Teacher who ‘shoved’ student was not unfairly dismissed, despite withheld witness statements

EAT finds it was reasonable for disciplinary panel not to consider accounts from those who did not see incident

A teacher who allegedly “grabbed” a pupil and “shoved” him against the wall was not unfairly dismissed, the Employment Appeal Tribunal (EAT) has ruled, despite several witness statements being withheld from the disciplinary panel which decided on his dismissal.

The EAT found it was appropriate not to inform Mr J Hargreaves that a number of witnesses said they had not seen the incident, where he was also alleged to have pushed two forefingers against the pupil’s throat. The fact they had not seen the confrontation did not mean it had not happened, it added. 

Hargreaves had been an art and design teacher at Manchester Grammar School since September 2005. In March 2016, a pupil reported an alleged incident to his form tutor, who said he had been “visibly upset”. 

The school’s safeguarding lead, Mr Smith, initially investigated the allegation. He was advised by Ms O’Hagan, the local authority’s designated officer. An interview with a student witness corroborated the pupil’s account of events. 

The school’s proctor, Dr Burch, said Hargreaves came to him after the alleged incident. Burch explained Hargreaves had seemed “very agitated” and told him the pupil had made a rugby tackle on another boy. 

Burch said he had spoken to the “subdued” and “upset” pupil, who admitted pushing and shoving in the corridor, “seeming almost too relieved when he was not disciplined.”  

Meanwhile, O’Hagan had passed on information about the incident to the Police Public Protection Investigation Unit, where it was handled by DS McKee. 

McKee interviewed Hargreaves, who admitted he had grabbed the pupil by his rucksack to stop him rugby tackling another pupil. He denied holding his fingers at the boy’s throat, believing the pupils were telling “malicious lies”. McKee told the school’s governing board the police would be taking no further action and that it was up to them to determine whether further action was needed. 

Hargreaves was invited to an investigation meeting and the subsequent report found “either there has been a malicious allegation of physical abuse or he had acted in a way that could be viewed as serious professional misconduct.” Prior to the allegation, Hargreaves had not been the subject of any disciplinary action. 

A disciplinary panel concluded the allegations against Hargreaves were proven and he was notified of his dismissal by a letter on 17 June 2016. Hargreaves told the tribunal his “hard-won career was potentially now in ruins” after the decision. 

Hargreaves appealed the dismissal on 29 June 2016, but it was upheld on 6 July. 

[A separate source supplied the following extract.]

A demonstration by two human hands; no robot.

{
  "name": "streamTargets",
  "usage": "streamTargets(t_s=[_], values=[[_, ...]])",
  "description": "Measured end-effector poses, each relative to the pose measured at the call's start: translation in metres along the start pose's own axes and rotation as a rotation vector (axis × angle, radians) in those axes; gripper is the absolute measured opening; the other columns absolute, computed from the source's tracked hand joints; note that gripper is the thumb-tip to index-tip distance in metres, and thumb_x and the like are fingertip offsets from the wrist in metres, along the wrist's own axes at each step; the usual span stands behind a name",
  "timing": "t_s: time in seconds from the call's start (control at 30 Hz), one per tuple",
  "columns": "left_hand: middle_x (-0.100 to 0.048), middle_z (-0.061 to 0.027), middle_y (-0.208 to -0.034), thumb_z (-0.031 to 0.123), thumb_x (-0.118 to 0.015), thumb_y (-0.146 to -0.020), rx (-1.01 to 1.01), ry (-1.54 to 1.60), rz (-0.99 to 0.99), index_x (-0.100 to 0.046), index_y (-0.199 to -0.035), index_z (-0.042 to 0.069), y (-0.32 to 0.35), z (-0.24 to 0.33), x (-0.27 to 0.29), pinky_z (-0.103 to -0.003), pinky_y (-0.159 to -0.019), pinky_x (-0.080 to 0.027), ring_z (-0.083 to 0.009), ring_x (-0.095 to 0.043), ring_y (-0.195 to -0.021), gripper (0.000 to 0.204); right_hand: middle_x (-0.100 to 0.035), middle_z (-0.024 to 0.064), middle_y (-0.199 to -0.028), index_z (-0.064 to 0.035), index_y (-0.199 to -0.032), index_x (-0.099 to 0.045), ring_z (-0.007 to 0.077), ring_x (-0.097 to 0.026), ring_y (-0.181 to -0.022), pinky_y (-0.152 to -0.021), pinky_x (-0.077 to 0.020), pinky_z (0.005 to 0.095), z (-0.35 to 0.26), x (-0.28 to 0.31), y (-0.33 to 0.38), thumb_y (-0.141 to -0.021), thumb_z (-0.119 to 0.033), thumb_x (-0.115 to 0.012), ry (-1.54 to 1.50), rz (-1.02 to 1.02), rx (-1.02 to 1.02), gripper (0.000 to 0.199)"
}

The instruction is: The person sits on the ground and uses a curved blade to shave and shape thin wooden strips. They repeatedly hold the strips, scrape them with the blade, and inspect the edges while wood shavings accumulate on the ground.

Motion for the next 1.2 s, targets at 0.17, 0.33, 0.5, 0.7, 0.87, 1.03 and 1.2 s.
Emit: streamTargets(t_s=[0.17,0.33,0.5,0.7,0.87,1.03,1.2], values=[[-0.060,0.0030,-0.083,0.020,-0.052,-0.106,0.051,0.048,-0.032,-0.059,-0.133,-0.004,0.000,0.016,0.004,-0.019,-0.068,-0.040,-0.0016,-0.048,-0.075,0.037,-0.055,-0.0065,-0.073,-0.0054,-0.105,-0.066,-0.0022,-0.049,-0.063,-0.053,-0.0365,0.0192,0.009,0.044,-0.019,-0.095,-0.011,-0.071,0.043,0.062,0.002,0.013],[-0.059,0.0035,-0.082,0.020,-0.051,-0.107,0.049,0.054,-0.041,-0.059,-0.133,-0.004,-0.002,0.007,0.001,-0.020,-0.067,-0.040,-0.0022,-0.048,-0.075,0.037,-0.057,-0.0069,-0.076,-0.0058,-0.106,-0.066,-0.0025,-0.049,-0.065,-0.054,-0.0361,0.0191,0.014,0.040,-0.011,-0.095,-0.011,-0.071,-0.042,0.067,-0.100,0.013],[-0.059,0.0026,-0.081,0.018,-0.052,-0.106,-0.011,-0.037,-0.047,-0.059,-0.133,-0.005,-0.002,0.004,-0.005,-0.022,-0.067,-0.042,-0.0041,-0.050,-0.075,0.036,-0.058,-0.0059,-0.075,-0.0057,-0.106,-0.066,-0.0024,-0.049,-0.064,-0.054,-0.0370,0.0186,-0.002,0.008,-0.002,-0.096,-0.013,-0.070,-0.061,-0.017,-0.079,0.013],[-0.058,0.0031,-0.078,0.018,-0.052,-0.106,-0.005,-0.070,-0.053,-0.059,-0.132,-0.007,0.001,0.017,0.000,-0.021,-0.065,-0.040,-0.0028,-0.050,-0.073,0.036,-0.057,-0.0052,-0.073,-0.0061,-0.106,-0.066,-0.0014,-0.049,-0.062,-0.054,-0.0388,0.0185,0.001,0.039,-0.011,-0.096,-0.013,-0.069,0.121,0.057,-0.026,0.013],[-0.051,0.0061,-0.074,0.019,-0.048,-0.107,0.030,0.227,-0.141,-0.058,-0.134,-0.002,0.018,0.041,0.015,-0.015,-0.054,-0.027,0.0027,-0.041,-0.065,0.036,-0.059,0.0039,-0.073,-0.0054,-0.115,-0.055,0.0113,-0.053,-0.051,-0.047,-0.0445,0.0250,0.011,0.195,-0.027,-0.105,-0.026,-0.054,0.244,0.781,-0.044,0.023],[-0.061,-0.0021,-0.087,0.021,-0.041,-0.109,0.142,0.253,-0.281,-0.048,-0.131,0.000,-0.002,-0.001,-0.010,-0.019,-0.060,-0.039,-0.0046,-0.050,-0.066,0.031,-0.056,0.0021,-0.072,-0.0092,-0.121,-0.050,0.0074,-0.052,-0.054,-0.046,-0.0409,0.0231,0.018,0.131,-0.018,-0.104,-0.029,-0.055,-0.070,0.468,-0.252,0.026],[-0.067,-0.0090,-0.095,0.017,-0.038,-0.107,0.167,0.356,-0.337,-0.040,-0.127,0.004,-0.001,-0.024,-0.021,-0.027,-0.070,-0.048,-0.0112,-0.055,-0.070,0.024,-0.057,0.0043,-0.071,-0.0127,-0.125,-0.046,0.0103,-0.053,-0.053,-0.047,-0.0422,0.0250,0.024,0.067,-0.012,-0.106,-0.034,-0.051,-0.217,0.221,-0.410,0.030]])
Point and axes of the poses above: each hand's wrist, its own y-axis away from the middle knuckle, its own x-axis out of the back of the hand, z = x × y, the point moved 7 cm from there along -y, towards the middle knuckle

The initial employment tribunal (ET), sitting in Manchester, found the investigation was not biased against Hargreaves. It concluded the governing body’s response was within the band of reasonable responses. 

Hargreaves claimed the ET had erred in its response to the investigation, highlighting the “significance” of witnesses withheld from the disciplinary board and himself. He said the fact they saw nothing untoward was corroboration of his account.

In her ruling, EAT Judge Eady reported: “It found that it was within the reasonable range to decide not to inform [Hargreaves] and the disciplinary panel about interviews with those who had seen nothing. It did not follow that, because those individuals had seen nothing, nothing had happened.”

It was found more likely than not that the teacher had “engaged in unwarranted and unreasonable physical conduct.”

Judge Eady acknowledged the “devastating effect on the claimant” but said: “[Hargreaves] says that, on his account, the interaction was innocuous. That, however, is not the case… No one else saw the incident in the way described by [Hargreaves]. On the other hand, a number of witnesses did see an interaction that corroborated the account given by the pupil.” The case was dismissed. 

“In this case, much debate centred around which witnesses were interviewed for the investigation stage,” said Emma Hamnett, partner at Clarke Willmott. “The ET and EAT agreed that the employer had acted reasonably in selecting its witnesses and ultimately that did lead to Mr Hargreaves’ dismissal, which was found to be lawful.”

Dr John McMullen, visiting professor of law at Durham University, said the case highlighted the “heightened duty” which falls on the employer when investigating potentially career damaging allegations. 

Croner associate director Paul Holcroft agreed it was especially vital a thorough investigation was undertaken before a high-stakes dismissal took place, adding that what is and is not presented to a disciplinary hearing must be carefully considered. 

Holcroft said: “The investigating officer is required to collect all relevant information on the disciplinary matter, including any information which goes against, or supports, the allegations. When determining what information is to be included within an investigation report, the investigating officer should consider what information is relevant, and whether it is reasonable to include this.”